|By Bruce Ng|
As Ethereum (ETH, “B”) gains in popularity and adoption, fees and transaction speeds grow. But in order to successfully scale to fit demand, the Ethereum network needs to maintain its cheap, fast transactions to ward off any competition.
There have been several proposed solutions. But the most notable — and one that brings significant opportunity to savvy investors — is the addition of Layer-2 solutions.
I covered the rise of L2s as a sector a couple of weeks ago. And I pointed out, the network that had the greatest total value locked — a measure of adoption — was Arbitrum (ARB, Not Yet Rated).
Today, I want to dive deeper into this L2 to explore the possibilities it could hold.
How Arbitrum Works
Arbitrum uses a technology called optimistic rollups.
To explain this, I’ll use a transport analogy. Think of the Ethereum network as a busy highway, where many cars (transactions) are trying to reach their destinations (being confirmed on the blockchain).
However, the highway has limited capacity, so there can be traffic jams and delays, like at rush hour when everyone is commuting at the same time.
Arbitrum is like a high-speed train that runs parallel to the highway. It has a much greater capacity, able to carry hundreds of passengers on a single train rather than each person needing their own car. In this way, they can bypass the congestion on the highway.
That’s how all L2s work. Where they differ is in how they get the train to the final station.

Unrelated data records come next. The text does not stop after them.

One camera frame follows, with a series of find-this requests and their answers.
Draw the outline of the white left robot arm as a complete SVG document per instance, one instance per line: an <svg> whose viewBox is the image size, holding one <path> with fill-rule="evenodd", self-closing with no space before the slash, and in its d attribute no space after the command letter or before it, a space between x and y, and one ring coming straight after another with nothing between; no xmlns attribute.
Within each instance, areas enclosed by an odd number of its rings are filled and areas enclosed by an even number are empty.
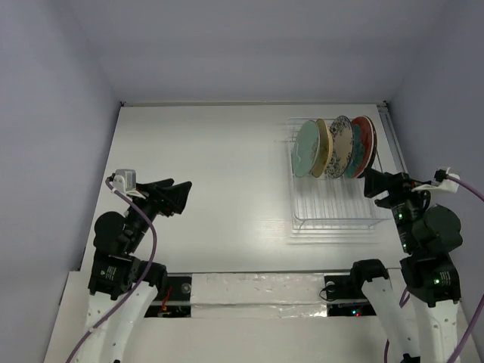
<svg viewBox="0 0 484 363"><path fill-rule="evenodd" d="M122 362L132 334L150 304L169 292L166 267L155 262L154 220L183 213L192 184L171 178L138 183L135 171L118 169L105 184L128 204L94 225L95 253L88 280L85 332L68 362Z"/></svg>

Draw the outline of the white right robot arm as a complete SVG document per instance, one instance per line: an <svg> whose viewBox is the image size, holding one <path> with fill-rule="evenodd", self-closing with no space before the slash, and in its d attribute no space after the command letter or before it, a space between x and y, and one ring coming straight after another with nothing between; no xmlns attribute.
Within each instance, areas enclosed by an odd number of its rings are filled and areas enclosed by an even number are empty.
<svg viewBox="0 0 484 363"><path fill-rule="evenodd" d="M400 265L418 335L412 336L380 260L354 262L349 290L368 299L397 362L458 362L464 345L457 332L461 286L450 252L463 243L461 221L449 208L431 205L430 200L436 191L456 193L460 179L442 169L432 181L374 169L366 169L364 178L364 195L391 211L407 255Z"/></svg>

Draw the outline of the red plate teal flower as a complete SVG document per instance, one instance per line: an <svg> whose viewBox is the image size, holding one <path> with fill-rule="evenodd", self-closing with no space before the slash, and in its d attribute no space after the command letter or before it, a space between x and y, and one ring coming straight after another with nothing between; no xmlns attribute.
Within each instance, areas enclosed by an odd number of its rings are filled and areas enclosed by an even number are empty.
<svg viewBox="0 0 484 363"><path fill-rule="evenodd" d="M358 116L351 123L354 131L354 146L352 159L344 176L346 178L358 178L371 156L373 132L371 124L365 116Z"/></svg>

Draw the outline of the blue floral white plate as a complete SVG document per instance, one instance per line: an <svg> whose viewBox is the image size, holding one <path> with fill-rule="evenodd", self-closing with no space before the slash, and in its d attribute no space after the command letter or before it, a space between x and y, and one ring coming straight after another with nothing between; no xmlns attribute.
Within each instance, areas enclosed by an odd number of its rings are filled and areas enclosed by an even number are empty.
<svg viewBox="0 0 484 363"><path fill-rule="evenodd" d="M352 159L354 131L350 119L344 115L338 116L330 124L330 133L333 139L333 151L325 173L329 178L339 178Z"/></svg>

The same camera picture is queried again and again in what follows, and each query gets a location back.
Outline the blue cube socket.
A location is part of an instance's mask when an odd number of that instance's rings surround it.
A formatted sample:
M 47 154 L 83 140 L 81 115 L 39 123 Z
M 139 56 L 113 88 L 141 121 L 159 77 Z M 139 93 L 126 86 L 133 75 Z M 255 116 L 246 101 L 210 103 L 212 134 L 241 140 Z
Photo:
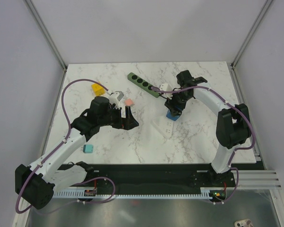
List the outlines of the blue cube socket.
M 166 117 L 172 121 L 177 121 L 180 117 L 180 115 L 176 115 L 176 116 L 173 116 L 170 112 L 170 110 L 167 111 L 167 114 L 166 114 Z

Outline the white triangular power strip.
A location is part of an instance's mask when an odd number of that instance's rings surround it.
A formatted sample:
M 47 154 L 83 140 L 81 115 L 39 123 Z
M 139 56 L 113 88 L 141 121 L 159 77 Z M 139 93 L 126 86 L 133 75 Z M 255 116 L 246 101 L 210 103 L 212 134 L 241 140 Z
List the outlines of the white triangular power strip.
M 166 116 L 158 116 L 152 120 L 153 127 L 166 139 L 171 139 L 175 121 Z

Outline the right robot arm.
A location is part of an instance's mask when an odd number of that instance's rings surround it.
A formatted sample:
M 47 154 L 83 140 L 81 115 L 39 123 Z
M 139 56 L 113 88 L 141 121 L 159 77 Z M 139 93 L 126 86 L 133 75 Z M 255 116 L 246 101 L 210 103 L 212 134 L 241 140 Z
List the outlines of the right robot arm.
M 249 121 L 249 110 L 245 104 L 232 105 L 217 92 L 209 88 L 203 77 L 194 78 L 188 70 L 177 74 L 179 90 L 168 93 L 165 106 L 166 117 L 176 121 L 186 107 L 187 101 L 195 98 L 207 106 L 216 116 L 216 138 L 219 146 L 211 162 L 213 171 L 207 174 L 208 183 L 218 186 L 224 181 L 224 174 L 230 169 L 235 151 L 252 135 Z

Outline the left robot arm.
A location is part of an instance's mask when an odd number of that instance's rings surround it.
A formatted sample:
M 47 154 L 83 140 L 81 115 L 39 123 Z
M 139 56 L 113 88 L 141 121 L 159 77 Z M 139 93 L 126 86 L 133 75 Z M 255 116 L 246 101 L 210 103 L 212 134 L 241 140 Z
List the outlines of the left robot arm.
M 94 182 L 94 174 L 84 162 L 78 162 L 69 169 L 59 171 L 59 167 L 78 148 L 100 131 L 103 126 L 131 130 L 139 126 L 126 106 L 125 117 L 122 110 L 115 108 L 106 97 L 98 96 L 90 107 L 82 112 L 71 124 L 71 130 L 52 151 L 42 155 L 29 166 L 19 165 L 15 170 L 15 191 L 36 209 L 45 207 L 53 195 L 70 186 L 82 183 L 89 186 Z

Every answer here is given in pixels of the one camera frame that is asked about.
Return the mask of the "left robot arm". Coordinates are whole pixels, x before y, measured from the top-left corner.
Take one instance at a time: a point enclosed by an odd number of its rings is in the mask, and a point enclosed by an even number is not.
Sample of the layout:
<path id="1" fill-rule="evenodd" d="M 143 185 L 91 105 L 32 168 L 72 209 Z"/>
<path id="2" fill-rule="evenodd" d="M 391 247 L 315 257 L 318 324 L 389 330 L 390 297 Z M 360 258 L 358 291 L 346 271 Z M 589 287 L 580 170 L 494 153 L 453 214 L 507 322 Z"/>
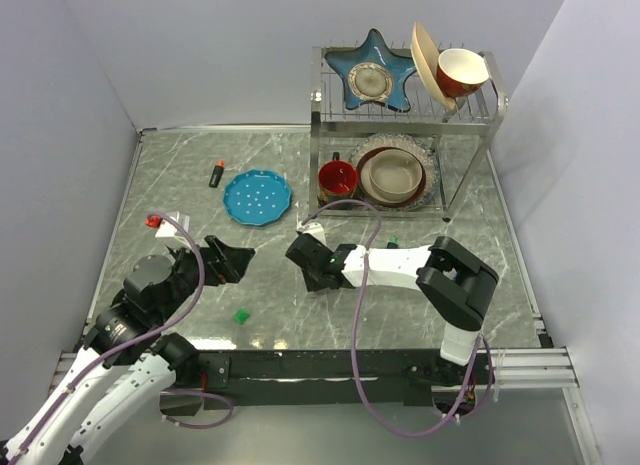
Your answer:
<path id="1" fill-rule="evenodd" d="M 140 259 L 86 335 L 70 369 L 36 415 L 2 442 L 4 464 L 72 464 L 152 395 L 198 375 L 195 347 L 167 334 L 207 286 L 237 284 L 255 251 L 215 236 Z"/>

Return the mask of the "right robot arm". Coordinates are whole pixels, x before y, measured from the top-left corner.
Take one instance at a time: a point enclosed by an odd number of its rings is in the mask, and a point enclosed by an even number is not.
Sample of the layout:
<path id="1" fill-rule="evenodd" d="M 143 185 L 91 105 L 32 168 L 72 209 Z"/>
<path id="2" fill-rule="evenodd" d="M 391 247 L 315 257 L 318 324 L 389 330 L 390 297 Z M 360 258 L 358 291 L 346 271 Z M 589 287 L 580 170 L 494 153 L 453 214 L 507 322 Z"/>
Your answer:
<path id="1" fill-rule="evenodd" d="M 303 272 L 306 289 L 394 287 L 421 292 L 445 321 L 439 375 L 459 383 L 472 369 L 472 350 L 499 282 L 497 272 L 451 237 L 430 246 L 372 248 L 341 244 L 335 250 L 309 233 L 289 246 L 286 258 Z"/>

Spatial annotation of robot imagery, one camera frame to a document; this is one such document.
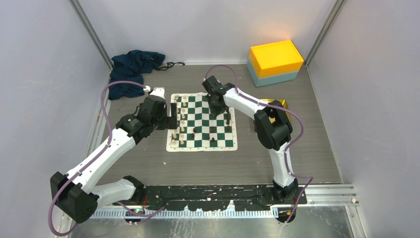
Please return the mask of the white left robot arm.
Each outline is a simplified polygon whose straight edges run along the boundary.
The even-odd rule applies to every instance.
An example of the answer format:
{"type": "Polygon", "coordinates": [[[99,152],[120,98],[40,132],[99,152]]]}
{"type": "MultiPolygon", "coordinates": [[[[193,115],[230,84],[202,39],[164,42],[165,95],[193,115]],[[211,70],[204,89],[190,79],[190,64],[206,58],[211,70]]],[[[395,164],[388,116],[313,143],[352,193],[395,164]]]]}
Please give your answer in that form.
{"type": "Polygon", "coordinates": [[[98,185],[108,169],[126,152],[154,130],[168,128],[167,103],[163,87],[155,87],[135,114],[123,116],[111,135],[92,154],[67,173],[56,172],[50,179],[53,204],[73,221],[81,224],[103,206],[126,201],[133,205],[144,201],[143,183],[133,176],[98,185]]]}

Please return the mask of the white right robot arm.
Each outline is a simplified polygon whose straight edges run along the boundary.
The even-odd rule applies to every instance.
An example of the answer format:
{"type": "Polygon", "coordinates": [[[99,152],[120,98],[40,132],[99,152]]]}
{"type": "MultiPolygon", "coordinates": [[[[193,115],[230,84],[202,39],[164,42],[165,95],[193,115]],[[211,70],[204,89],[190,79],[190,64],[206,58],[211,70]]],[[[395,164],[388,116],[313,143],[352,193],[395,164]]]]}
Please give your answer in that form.
{"type": "Polygon", "coordinates": [[[292,175],[288,145],[293,128],[281,103],[257,99],[236,88],[234,84],[221,84],[214,76],[202,82],[207,92],[210,112],[219,115],[229,108],[236,109],[253,119],[259,142],[268,149],[273,166],[273,186],[276,200],[286,204],[293,199],[298,181],[292,175]]]}

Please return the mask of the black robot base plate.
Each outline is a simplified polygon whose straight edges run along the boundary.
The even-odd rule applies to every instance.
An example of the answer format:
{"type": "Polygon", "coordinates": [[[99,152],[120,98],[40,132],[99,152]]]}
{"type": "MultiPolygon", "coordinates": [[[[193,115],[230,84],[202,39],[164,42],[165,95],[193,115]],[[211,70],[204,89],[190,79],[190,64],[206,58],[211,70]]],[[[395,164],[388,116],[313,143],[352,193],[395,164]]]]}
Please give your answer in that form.
{"type": "Polygon", "coordinates": [[[293,221],[295,204],[306,205],[301,187],[291,196],[280,198],[273,185],[154,185],[124,201],[133,212],[152,214],[155,219],[197,218],[275,218],[293,221]]]}

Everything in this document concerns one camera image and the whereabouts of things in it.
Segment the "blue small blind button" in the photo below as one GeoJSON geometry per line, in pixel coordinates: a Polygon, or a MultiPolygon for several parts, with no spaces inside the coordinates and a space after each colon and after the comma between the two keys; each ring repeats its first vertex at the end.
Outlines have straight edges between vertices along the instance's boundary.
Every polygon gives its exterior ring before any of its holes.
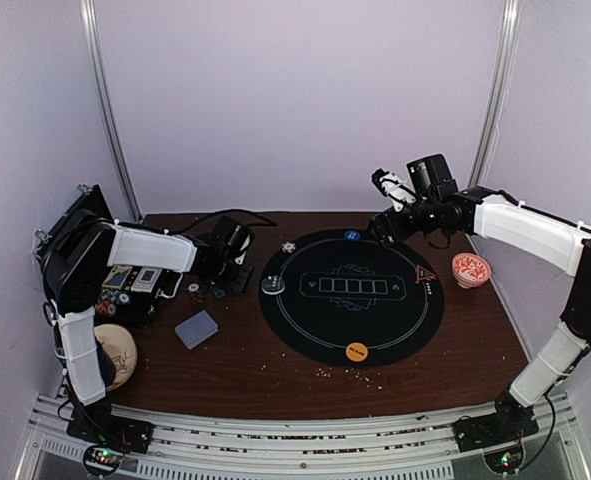
{"type": "Polygon", "coordinates": [[[356,230],[347,230],[344,233],[344,238],[350,242],[357,242],[361,239],[361,235],[359,231],[356,230]]]}

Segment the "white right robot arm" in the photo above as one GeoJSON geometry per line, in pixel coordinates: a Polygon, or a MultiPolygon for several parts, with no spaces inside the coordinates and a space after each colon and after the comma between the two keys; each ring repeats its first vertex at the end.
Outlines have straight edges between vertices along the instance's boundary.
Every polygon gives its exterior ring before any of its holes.
{"type": "Polygon", "coordinates": [[[460,188],[445,157],[407,165],[408,180],[378,169],[371,181],[390,207],[369,229],[385,246],[417,232],[463,232],[499,269],[495,283],[532,358],[508,387],[508,404],[488,419],[494,440],[510,440],[534,405],[591,350],[591,226],[526,205],[504,190],[460,188]]]}

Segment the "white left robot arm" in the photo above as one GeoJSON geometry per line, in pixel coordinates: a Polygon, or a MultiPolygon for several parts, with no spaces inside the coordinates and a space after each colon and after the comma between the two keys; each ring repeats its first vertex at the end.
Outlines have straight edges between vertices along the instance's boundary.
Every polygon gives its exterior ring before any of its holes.
{"type": "Polygon", "coordinates": [[[65,216],[42,251],[41,271],[56,314],[64,366],[80,403],[88,406],[106,397],[94,316],[110,267],[168,270],[242,292],[251,272],[243,263],[254,239],[248,226],[228,216],[197,238],[101,218],[87,209],[65,216]]]}

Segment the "red triangular all-in marker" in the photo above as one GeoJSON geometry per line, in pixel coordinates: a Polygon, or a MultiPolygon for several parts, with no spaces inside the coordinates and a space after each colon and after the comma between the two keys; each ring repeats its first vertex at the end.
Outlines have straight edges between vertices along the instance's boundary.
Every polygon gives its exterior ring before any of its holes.
{"type": "Polygon", "coordinates": [[[437,279],[437,275],[422,265],[416,266],[416,282],[430,282],[437,279]]]}

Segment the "yellow big blind button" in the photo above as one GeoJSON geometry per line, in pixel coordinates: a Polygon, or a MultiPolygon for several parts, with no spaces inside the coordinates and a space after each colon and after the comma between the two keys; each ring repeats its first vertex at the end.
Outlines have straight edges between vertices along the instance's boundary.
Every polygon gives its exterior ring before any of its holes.
{"type": "Polygon", "coordinates": [[[361,342],[352,342],[345,348],[346,357],[354,363],[364,362],[369,356],[369,348],[361,342]]]}

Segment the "clear acrylic dealer button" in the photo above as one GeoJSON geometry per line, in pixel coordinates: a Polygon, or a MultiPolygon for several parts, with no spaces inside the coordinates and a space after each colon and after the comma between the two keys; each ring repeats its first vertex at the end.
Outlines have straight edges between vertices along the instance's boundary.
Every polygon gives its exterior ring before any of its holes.
{"type": "Polygon", "coordinates": [[[266,276],[261,281],[261,291],[269,296],[275,296],[281,294],[286,287],[284,279],[279,275],[266,276]]]}

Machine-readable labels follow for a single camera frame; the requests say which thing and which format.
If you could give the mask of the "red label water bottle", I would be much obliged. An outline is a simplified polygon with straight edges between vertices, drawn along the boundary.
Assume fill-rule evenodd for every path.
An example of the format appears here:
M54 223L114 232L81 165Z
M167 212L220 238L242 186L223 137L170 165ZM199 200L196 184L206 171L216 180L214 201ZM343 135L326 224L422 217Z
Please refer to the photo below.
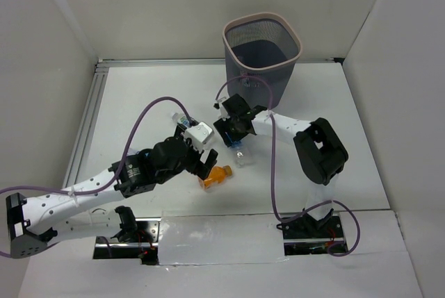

In the case of Arbitrum, some transactions are "rolled up" into a single batch and confirmed off-chain, which is like an express train that skips over smaller stops. This process is known as optimistic rollup, where transactions are initially assumed to be valid but can be disputed if they turn out to be fraudulent.
Once the batch is confirmed off-chain, the final result is sent back to the main Ethereum network for verification and settlement, which is like the train arriving at its destination and passengers getting off to complete their journey.
By using Arbitrum, users can enjoy faster and cheaper transactions than on Ethereum without having to compete for limited space on the main network.
Even better, increased transaction speeds on Arbitrum have a compounding effect. Say, for example, that both Ethereum and Arbitrum do 10 transactions per second. These figures compound to provide 10 × 10 = 100 transactions per second.
We can compare the transaction fees and swap fees on Arbitrum vs. Ethereum here:
As we can see, fees on Arbitrum are significantly cheaper than on Ethereum. And this opens the floodgates of adoption to a variety of decentralized applications.
As mentioned earlier, TVL is a measure of adoption. Since July 2022, Arbitrum’s TVL has steadily increased.
Then, on March 23 of this year, Arbitrum airdropped 1.275 billion tokens (constituting 12.75% of all token supply) to active users of the network. Today, this airdrop is currently worth $1.6 billion at the current price of ARB.
But more impressive is how the airdrop stimulated a further increase in TVL (as you can see in the chart below) and boosted activity on the network.
Finding Opportunity on Arbitrum
Crypto is driven by narratives, with crypto investors and traders often investing in the latest hype. This truth was on display over the past few weeks as memecoins shot up to dominate trading.
The increased hype and activity meant more transactions on the Ethereum base chain, driving fees up to $10 per transaction and $100 to swap coins.
Now, the narrative that is seeping through the crypto space is that Ethereum is becoming too expensive to use again.
This is reminiscent of the 2021 bull market where transaction activity hit an all-time high.
If fees on Ethereum continue to be expensive, there is a possibility that a new narrative will emerge — that Arbitrum is the most compelling solution to Ethereum’s scaling problem.
Sure enough, we’re starting to see that narrative reflected in reality. The price of Arbitrum’s token, ARB, has held up very well recently. In fact, its price was increasing even amid the recent market-wide crypto dump.
So, how can you find opportunity here? Well, I have two suggestions today.
First — and this is the most direct way to leverage yourself to Arbitrum — is to invest in its token.
As you can see, the token’s strength in the face of market-wide downside pressure is notable. And if the dual narratives of Ethereum being too expensive and Arbitrum as the No. 1 L2 persist, then there is great upside potential for this token.
Second is to look for DeFi opportunities on Arbitrum.
A decentralized platform or app that offers staking using the Ethereum network may also offer that same staking pool on the Arbitrum network. As an L2 looking to attract users, Arbitrum’s pools are likely to offer a more attractive yield than their Ethereum counterparts.
And since Arbitrum benefits from increased activity on the Ethereum network, any narrative that pushes trading on either ETH or ARB will benefit liquidity providers on Arbitrum.